Work required: Output only this range of the data below: the line that contains "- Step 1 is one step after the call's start" through the final line, both ends included, each retyped exactly.
-- Collected data follows --
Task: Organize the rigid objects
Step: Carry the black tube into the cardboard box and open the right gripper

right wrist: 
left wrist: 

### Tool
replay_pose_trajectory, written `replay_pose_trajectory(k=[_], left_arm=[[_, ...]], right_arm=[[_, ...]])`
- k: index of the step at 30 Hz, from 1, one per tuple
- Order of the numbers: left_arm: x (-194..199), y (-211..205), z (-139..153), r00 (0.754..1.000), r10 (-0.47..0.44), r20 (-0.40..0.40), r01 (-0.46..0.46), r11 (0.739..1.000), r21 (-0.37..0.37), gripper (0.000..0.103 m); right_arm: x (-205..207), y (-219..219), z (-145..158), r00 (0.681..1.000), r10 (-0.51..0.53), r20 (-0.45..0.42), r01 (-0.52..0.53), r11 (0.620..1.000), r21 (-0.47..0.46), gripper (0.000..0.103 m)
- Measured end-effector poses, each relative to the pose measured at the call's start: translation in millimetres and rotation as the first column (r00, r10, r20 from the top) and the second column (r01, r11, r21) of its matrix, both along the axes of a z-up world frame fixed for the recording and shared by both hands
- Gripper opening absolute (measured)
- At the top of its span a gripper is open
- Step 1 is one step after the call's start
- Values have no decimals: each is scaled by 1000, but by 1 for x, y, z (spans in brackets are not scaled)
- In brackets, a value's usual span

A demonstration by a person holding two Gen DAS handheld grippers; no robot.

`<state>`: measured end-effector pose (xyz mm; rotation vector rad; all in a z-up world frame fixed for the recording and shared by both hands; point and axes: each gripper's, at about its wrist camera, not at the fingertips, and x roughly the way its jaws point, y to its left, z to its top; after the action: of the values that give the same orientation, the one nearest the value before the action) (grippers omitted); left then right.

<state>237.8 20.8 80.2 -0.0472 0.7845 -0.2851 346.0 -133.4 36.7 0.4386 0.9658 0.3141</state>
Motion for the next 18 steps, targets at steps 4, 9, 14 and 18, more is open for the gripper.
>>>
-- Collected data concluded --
Reply to the task:
- Step 1 is one step after the call's start
- Values have no decimals: each is scaled by 1000, but by 1 for x, y, z (spans in brackets are not scaled)
- In brackets, a value's usual span

A demonstration by a person holding two Gen DAS handheld grippers; no robot.

`<state>`: measured end-effector pose (xyz mm; rotation vector rad; all in a z-up world frame fixed for the recording and shared by both hands; point and axes: each gripper's, at about its wrist camera, not at the fingertips, and x roughly the way its jaws point, y to its left, z to its top; after the action: of the values that give the same orientation, the one nearest the value before the action) (grippers omitted); left then right.

<state>237.8 20.8 80.2 -0.0472 0.7845 -0.2851 346.0 -133.4 36.7 0.4386 0.9658 0.3141</state>
Motion for the next 18 steps, targets at steps 4, 9, 14 and 18, more is open for the gripper.
>>>

No further answer is required.